La Mig salta, il gelato no. La dieta imposta dal Covid non può prescindere dal prodotto artigianale made in Belluno più tradizionale che ci sia. Ecco perché la Fiera ha deciso di garantire anche quest’anno un’occasione di incontro per il mondo del gelato. Si chiamerà “Forum della gelateria”, richiamerà a Longarone i protagonisti del settore. E si snoderà dal 1° al 2 dicembre.

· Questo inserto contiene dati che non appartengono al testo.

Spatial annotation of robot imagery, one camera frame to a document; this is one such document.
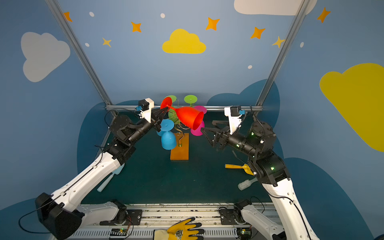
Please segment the red wine glass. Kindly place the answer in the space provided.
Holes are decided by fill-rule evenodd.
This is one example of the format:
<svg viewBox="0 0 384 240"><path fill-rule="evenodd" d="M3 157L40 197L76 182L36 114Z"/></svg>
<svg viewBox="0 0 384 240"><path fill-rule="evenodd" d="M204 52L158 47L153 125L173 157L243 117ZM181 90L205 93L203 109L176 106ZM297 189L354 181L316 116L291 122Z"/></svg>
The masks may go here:
<svg viewBox="0 0 384 240"><path fill-rule="evenodd" d="M196 130L201 125L204 119L204 113L201 111L198 111L195 108L192 108L192 107L174 108L172 106L172 99L169 97L166 97L162 101L161 109L163 108L169 108L176 111L177 116L179 117L181 122L192 130Z"/></svg>

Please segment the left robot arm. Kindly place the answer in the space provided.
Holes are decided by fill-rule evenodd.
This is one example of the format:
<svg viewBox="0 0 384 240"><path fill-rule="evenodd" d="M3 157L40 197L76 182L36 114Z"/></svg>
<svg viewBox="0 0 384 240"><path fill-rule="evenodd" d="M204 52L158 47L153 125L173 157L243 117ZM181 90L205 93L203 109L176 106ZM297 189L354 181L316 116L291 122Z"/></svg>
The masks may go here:
<svg viewBox="0 0 384 240"><path fill-rule="evenodd" d="M36 198L39 221L58 240L65 240L78 228L100 222L126 220L126 207L111 201L90 207L82 212L82 200L109 174L117 170L132 156L137 143L150 129L159 131L167 109L151 110L149 120L134 124L128 116L117 116L110 125L114 138L101 154L74 179L51 195L42 193Z"/></svg>

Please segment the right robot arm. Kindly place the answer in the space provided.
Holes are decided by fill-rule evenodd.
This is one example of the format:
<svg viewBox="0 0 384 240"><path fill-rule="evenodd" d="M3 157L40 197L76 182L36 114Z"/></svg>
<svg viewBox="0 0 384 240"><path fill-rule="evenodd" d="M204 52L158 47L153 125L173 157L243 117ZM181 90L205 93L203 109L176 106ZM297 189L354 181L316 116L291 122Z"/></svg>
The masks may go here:
<svg viewBox="0 0 384 240"><path fill-rule="evenodd" d="M279 225L270 220L248 200L235 205L242 219L267 240L318 239L297 199L284 160L273 151L277 139L273 128L255 120L247 135L243 135L239 132L231 134L226 121L213 121L213 125L212 128L202 128L211 146L220 149L230 146L248 157L248 166L273 201L282 223Z"/></svg>

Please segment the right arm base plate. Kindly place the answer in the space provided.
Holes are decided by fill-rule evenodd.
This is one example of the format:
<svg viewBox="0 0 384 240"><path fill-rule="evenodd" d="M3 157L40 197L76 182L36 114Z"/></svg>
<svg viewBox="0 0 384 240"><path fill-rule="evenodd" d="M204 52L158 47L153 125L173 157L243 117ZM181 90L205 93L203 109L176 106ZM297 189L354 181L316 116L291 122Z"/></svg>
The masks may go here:
<svg viewBox="0 0 384 240"><path fill-rule="evenodd" d="M235 218L234 210L226 207L220 207L218 209L220 214L221 225L238 225L239 222Z"/></svg>

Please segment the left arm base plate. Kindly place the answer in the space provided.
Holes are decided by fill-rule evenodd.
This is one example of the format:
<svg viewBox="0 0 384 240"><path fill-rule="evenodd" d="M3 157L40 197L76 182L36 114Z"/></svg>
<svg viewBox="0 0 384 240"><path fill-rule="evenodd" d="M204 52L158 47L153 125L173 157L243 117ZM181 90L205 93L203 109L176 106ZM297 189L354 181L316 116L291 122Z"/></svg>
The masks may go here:
<svg viewBox="0 0 384 240"><path fill-rule="evenodd" d="M100 226L139 226L142 219L143 210L119 211L117 216L110 221L100 222Z"/></svg>

Sotto i riflettori, i cambiamenti intervenuti nel comparto del gelato artigianale. Non solo Covid. Anche se il 2020 sarà un anno particolarmente negativo per il settore, con riduzioni di fatturato stimate a seconda delle localizzazioni dal 20 a oltre il 40 per cento. Le attività sono ripartite solo a giugno, mese comunque negativo a causa del meteo spesso inclemente.
«Adesso c’è la volontà di rilancio, oltre alla necessità di ripartire – commenta il presidente di Longarone Fiere, Gian Angelo Bellati -. La scelta di spostare la 61. Mig al 2021 è stata sofferta, ma obbligata. In ogni caso, non resteremo senza gelato: il Forum sarà un momento importante. Avremo ospiti di rilievo con cui discutere la situazione attuale e soprattutto il futuro del settore. Tra gli altri, anche il ministero delle politiche agricole».
Il Forum non sarà un’alternativa alla Mig, ma una modalità per confermare Longarone capitale del gelato artigianale. E anche per analizzare idee nuove e servizi annessi. «Faremo un focus sulle proposte per allungare l’attività – spiega Paolo Garna, che da anni cura l’organizzazione della Mig -. Ad esempio con l’inserimento di prodotti di pasticceria e cioccolateria, che può destagionalizzare il gelato oltre i mesi estivi. Cercheremo di lanciare anche le innovazioni digitali connesse alle consegne a domicilio e nuove modalità di marketing. Il gelato sta cambiando e la gelateria deve cavalcare questo cambiamento».
Il Forum della gelateria selezionerà anche i gusti più apprezzati durante il Covid e sarà convention del gelato veneto. E non mancherà il concorso della Coppa d’oro, giunto alla 51. edizione.